Problem:
Quote the lines of the data below verbatim, beginning at the line that contains "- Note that" and ending at the last line, both included, and excluding pictures.

*** Material provided Section Begins ***

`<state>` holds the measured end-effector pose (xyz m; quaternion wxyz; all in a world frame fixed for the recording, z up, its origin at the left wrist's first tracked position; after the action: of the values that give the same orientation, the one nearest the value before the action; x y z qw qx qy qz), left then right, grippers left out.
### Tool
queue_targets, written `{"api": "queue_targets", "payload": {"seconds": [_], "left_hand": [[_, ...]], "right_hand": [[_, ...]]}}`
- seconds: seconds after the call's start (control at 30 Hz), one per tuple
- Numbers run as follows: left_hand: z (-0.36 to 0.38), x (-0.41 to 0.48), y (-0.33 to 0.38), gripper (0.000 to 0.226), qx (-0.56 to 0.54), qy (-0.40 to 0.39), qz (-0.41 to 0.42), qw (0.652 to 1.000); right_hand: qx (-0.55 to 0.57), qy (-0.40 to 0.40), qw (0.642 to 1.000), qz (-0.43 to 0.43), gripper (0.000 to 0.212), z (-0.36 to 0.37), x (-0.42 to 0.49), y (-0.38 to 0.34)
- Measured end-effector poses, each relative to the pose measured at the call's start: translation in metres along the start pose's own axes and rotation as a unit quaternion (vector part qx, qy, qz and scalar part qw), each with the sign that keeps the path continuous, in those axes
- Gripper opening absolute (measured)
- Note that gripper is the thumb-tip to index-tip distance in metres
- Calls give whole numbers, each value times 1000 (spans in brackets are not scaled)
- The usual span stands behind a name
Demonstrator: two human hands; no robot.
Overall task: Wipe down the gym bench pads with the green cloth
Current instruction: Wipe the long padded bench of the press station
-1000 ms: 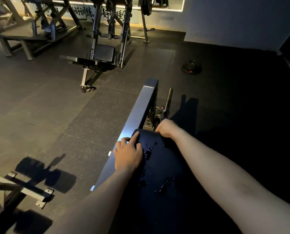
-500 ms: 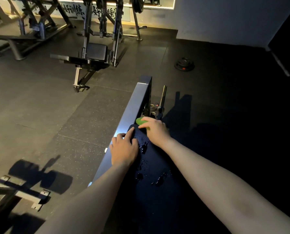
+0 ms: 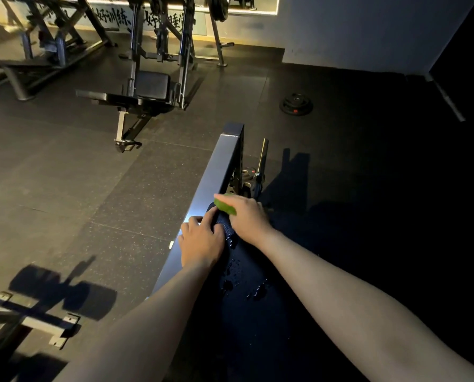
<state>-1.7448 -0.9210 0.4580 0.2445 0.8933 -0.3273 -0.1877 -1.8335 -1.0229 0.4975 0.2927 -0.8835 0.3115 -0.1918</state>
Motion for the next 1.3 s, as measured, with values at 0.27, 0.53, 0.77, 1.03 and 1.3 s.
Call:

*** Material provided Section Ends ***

Answer to the problem:
- Note that gripper is the thumb-tip to index-tip distance in metres
- Calls give whole numbers, each value times 1000 (spans in brackets are not scaled)
- The usual span stands behind a name
Demonstrator: two human hands; no robot.
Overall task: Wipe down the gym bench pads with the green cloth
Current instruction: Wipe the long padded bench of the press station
-1000 ms: 
-500 ms: 
+0 ms: 
<state>-1.7448 -0.9210 0.4580 0.2445 0.8933 -0.3273 -0.1877 -1.8335 -1.0229 0.4975 0.2927 -0.8835 0.3115 -0.1918</state>
Motion for the next 1.3 s, as measured, with values at 0.27, 0.53, 0.77, 1.03 and 1.3 s.
Call:

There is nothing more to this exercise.